Work to complete>
Where the records below show a line containing "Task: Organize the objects", start copying; end with the line containing "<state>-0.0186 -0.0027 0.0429", and copy it too.

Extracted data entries
==========
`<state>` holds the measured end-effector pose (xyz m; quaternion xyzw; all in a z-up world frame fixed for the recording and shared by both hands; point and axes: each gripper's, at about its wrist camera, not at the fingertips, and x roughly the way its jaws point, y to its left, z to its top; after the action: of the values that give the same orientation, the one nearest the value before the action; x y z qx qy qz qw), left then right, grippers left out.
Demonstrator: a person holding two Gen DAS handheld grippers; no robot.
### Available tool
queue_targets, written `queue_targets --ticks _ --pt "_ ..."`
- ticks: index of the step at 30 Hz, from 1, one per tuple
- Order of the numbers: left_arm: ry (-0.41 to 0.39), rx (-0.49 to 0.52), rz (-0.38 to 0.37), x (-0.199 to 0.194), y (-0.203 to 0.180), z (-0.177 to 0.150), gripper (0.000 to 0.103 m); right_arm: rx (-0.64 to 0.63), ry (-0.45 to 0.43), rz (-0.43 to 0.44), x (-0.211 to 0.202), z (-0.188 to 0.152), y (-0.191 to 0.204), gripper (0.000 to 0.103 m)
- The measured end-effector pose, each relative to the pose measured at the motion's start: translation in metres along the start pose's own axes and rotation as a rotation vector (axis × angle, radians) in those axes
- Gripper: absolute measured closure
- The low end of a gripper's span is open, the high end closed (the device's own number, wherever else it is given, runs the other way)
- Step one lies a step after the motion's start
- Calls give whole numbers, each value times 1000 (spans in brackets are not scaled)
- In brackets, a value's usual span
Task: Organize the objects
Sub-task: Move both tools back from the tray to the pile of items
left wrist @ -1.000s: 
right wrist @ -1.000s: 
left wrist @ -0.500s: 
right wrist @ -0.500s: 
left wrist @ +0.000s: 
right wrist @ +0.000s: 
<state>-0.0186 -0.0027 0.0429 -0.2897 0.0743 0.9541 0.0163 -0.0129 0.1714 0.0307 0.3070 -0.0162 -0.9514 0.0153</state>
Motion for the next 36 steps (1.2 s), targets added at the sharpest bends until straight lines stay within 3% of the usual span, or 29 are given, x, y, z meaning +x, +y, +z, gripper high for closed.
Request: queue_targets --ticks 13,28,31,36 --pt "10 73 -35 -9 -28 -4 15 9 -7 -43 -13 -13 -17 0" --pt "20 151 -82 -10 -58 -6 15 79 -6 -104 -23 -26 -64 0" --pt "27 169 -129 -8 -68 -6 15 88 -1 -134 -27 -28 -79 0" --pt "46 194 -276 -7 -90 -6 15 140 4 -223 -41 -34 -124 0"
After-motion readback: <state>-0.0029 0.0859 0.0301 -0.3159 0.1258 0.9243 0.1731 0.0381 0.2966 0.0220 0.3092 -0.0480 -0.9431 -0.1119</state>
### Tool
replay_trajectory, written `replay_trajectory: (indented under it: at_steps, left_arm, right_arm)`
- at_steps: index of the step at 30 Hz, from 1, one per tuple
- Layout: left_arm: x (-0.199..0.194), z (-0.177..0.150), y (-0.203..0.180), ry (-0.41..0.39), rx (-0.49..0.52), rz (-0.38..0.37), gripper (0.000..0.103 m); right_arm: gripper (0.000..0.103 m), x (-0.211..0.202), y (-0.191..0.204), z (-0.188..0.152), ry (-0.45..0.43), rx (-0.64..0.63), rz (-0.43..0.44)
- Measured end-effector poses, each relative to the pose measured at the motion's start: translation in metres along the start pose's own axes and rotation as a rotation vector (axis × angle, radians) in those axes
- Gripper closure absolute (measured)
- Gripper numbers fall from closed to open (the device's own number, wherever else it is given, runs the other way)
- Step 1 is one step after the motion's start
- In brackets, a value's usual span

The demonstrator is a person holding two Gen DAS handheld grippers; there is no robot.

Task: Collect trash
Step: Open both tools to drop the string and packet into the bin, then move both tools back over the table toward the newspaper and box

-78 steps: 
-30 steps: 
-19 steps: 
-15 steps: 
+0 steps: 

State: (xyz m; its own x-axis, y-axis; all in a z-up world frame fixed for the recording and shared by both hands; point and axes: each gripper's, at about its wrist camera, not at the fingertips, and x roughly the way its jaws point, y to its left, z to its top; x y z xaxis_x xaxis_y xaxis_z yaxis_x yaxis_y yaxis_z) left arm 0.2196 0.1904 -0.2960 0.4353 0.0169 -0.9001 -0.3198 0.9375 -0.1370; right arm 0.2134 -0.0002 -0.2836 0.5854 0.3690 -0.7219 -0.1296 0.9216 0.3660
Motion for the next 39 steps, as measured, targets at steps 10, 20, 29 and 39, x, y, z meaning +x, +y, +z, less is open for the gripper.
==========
Result for this exercise>
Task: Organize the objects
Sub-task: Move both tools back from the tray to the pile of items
left wrist @ -1.000s: 
right wrist @ -1.000s: 
left wrist @ -0.500s: 
right wrist @ -0.500s: 
left wrist @ +0.000s: 
right wrist @ +0.000s: 
<state>-0.0186 -0.0027 0.0429 -0.2897 0.0743 0.9541 0.0163 -0.0129 0.1714 0.0307 0.3070 -0.0162 -0.9514 0.0153</state>

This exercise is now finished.